» PROMPT
Set down each line of the data below exactly as it stands, dropping the pictures.

» DATA SEGMENT
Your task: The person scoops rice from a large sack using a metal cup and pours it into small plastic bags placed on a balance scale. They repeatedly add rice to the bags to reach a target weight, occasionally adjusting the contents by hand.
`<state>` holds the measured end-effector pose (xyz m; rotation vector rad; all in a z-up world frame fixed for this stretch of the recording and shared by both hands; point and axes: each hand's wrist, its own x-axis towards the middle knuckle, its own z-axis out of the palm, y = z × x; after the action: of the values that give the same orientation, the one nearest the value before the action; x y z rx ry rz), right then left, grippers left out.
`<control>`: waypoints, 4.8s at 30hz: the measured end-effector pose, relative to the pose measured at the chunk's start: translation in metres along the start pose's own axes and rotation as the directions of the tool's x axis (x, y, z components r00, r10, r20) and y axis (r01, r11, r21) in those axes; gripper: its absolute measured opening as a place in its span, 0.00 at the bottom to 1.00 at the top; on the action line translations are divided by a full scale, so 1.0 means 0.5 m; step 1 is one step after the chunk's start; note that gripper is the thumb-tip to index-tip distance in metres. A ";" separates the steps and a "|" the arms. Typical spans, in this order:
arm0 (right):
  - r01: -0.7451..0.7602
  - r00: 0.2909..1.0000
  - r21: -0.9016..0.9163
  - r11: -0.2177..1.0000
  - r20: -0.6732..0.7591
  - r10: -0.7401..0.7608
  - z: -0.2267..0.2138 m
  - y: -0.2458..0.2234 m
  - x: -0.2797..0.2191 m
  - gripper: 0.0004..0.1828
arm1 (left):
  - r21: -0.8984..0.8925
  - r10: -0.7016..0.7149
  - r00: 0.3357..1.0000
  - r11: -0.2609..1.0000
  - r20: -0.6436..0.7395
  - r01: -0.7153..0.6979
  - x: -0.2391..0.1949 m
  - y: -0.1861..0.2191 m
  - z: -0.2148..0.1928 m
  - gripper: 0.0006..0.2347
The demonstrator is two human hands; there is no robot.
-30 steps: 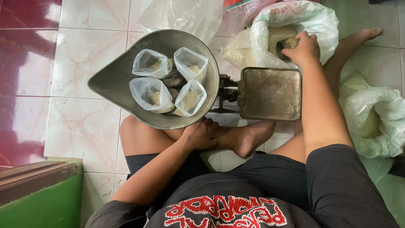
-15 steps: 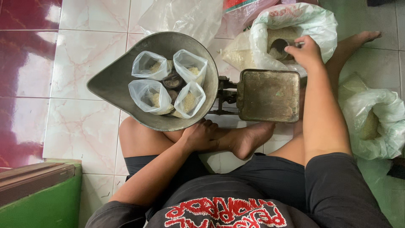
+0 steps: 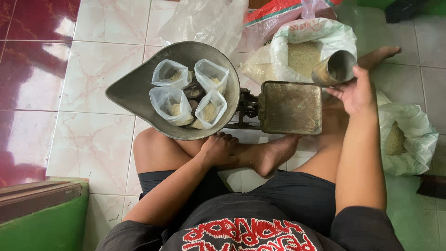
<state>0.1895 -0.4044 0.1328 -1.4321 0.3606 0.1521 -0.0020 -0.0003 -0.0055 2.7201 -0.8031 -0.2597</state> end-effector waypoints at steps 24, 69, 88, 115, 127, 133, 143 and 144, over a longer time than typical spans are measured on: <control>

» ANSWER FOR THE TASK
Your task: The person scoops rice from a large sack using a metal cup and pours it into small plastic bags placed on a balance scale. They repeatedly add rice to the bags to reach a target weight, occasionally adjusting the contents by hand.
`<state>` holds the measured end-effector pose (xyz m; rotation vector rad; all in a z-up world frame fixed for this stretch of the recording and shared by both hands; point and axes: each hand's wrist, its own x-axis towards the middle knuckle, its own z-axis out of the palm, y = z × x; after the action: of the values that give the same orientation, the one nearest the value before the action; x y z rx ry rz), right then left, grippers left out.
`<control>`: waypoints, 4.8s at 30hz: the measured end-effector pose, relative to the pose measured at the chunk's start: translation in metres along the start pose's own axes and rotation as the directions of the tool's x axis (x, y, z components r00, r10, r20) and y axis (r01, r11, r21) in those axes; gripper: its absolute measured opening as a place in its span, 0.00 at the bottom to 1.00 at the top; on the action line translations are divided by a full scale, so 1.0 means 0.5 m; step 1 is one step after the chunk's start; note that gripper is the thumb-tip to index-tip distance in metres. A ";" separates the steps and a "|" the arms. Typical spans, in this order:
arm0 (right):
  - r01: -0.7451..0.7602
  - r00: 0.2909..1.0000
  - r21: -0.9016..0.9163
  - r11: -0.2177..1.0000
  - r20: -0.6732..0.7591
  - r10: -0.7401..0.7608
  - z: -0.2267..0.2138 m
  - y: -0.2458..0.2234 m
  - x: -0.2797..0.2191 m
  - gripper: 0.0004..0.1828
arm1 (left):
  - r21: -0.8984..0.8925
  - r10: -0.7016..0.7149
  - r00: 0.3357..1.0000
  - r11: -0.2609..1.0000
  - r20: -0.6436..0.7395
  - r01: -0.7153..0.6979
  - x: -0.2391..0.1949 m
  - y: -0.1861..0.2191 m
  - z: -0.2148..0.1928 m
  - gripper: 0.0006..0.2347
The demonstrator is two human hands; there is no robot.
-30 steps: 
-15 steps: 
+0 steps: 
<state>0.1895 -0.4044 0.1328 -1.4321 0.3606 0.1521 -0.0020 -0.0003 -0.0055 2.7201 -0.8031 -0.2597</state> end-effector waypoints at steps 24, 69, 88, 115, 127, 133, 143 and 144, over a longer time than typical spans are measured on: <control>

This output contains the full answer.